Typically, the data integration operations to build the RAG framework are performed using hand coding and open-source libraries. However, this can be expensive, time-consuming and error-prone, all of which slow down the progress of AI initiatives. Access to AI engineering talent is another challenge further hindering growth.

No-Code: A Better Way to Build RAG Architecture

A no-code, drag-and-drop approach to building the entire RAG pipeline is more efficient, accurate and scalable than the hand-coded approach. It also eliminates the complexity of these mission-critical data management tasks. Not only does it save development effort and time in a talent-scarce market, but it also empowers data engineers to implement GenAI projects more efficiently.
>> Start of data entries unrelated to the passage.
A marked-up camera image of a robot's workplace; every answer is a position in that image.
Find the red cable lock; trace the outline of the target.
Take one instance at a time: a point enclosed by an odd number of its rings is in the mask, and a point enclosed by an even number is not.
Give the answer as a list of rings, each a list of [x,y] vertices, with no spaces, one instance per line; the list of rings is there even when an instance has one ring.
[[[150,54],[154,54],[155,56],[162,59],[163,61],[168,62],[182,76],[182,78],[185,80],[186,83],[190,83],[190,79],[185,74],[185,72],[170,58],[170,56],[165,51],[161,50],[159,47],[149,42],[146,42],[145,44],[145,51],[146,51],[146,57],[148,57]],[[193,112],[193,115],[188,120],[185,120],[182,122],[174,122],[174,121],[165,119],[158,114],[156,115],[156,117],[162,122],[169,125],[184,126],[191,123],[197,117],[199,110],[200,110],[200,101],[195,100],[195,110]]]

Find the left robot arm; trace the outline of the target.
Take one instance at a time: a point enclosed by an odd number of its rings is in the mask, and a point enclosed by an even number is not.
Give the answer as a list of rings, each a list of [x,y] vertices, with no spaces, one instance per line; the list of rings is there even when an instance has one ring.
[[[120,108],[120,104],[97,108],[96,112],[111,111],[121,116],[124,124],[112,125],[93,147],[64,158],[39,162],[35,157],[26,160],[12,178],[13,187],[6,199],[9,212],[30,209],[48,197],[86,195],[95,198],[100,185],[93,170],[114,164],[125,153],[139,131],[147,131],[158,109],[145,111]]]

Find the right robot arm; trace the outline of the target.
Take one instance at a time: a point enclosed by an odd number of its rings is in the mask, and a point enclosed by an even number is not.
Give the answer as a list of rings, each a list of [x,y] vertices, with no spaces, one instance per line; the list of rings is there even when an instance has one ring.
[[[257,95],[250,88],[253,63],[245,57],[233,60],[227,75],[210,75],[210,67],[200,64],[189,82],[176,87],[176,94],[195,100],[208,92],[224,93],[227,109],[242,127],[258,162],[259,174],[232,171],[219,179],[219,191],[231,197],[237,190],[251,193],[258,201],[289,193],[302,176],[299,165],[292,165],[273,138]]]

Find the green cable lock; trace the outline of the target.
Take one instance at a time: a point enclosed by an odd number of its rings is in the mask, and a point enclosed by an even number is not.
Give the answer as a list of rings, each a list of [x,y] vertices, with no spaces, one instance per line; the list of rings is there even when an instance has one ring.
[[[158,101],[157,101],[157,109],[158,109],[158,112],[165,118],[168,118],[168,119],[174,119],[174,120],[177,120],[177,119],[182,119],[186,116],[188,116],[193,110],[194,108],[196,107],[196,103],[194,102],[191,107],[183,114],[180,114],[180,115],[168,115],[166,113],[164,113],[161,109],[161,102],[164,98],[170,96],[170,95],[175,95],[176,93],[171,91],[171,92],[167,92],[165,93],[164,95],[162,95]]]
Enterprise-grade, no-code drag-and-drop solutions such as Informatica Cloud Data Integration offer out-of-the-box tools and connectors to help you build your RAG ingestions and the GenAI pipeline. They also come with scalable infrastructure, allowing virtually any amount of data to be processed with optimal efficiency. This is especially useful when growing from departmental to enterprise scale, a use case where free and open-source tools are often unable to deliver.
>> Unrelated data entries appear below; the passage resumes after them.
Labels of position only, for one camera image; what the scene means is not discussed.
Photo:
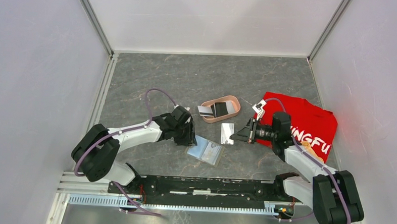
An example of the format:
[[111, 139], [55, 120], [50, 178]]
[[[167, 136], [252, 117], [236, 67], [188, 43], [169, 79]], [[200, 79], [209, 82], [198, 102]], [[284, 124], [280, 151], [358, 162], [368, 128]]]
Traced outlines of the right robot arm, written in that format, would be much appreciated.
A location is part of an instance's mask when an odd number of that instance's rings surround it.
[[364, 219], [364, 209], [349, 171], [338, 171], [310, 153], [292, 135], [291, 116], [284, 111], [273, 114], [270, 125], [251, 118], [247, 125], [231, 134], [230, 139], [253, 144], [269, 141], [282, 161], [299, 171], [276, 177], [273, 195], [278, 200], [290, 196], [308, 206], [319, 224], [351, 224]]

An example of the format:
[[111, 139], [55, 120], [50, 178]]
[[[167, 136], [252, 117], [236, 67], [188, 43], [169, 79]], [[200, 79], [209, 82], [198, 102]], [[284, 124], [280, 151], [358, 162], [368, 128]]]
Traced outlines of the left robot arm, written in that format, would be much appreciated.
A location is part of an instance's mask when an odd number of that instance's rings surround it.
[[176, 145], [196, 146], [191, 113], [175, 106], [171, 113], [152, 117], [149, 121], [120, 128], [96, 124], [84, 135], [71, 152], [75, 161], [74, 174], [90, 182], [108, 179], [120, 184], [126, 193], [135, 193], [140, 186], [138, 173], [129, 164], [121, 164], [120, 152], [141, 144], [173, 140]]

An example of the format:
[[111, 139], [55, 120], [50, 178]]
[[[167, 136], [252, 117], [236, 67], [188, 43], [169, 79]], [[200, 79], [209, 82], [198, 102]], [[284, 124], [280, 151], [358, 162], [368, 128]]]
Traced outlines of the pink oval tray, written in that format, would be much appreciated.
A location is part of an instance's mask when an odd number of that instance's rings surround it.
[[232, 95], [206, 101], [197, 106], [199, 115], [209, 124], [237, 116], [240, 108], [239, 100]]

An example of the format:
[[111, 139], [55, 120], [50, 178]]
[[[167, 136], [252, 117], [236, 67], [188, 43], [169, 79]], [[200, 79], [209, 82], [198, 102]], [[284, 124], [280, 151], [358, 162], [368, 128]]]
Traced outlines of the grey card holder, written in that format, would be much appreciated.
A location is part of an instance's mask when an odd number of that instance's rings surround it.
[[196, 136], [196, 143], [197, 145], [188, 147], [185, 154], [211, 166], [217, 166], [225, 147], [201, 136]]
If you’re a data engineer already using no-code data integration tools, you are at an even more significant advantage, as you can use a familiar interface to build complex GenAI use cases. 

Figure 2: How Informatica iPaaS simplifies building enterprise GenAI apps with a no-code, drag-and-drop experience.

Try the No-Code Approach to Building Fast and Efficient RAG Pipelines 

For companies serious about AI, a partner like Informatica is the apparent choice for GenAI data integration requirements. For business users, contextual, current and accurate responses based on RAG architecture help take the maximum advantage of unstructured data.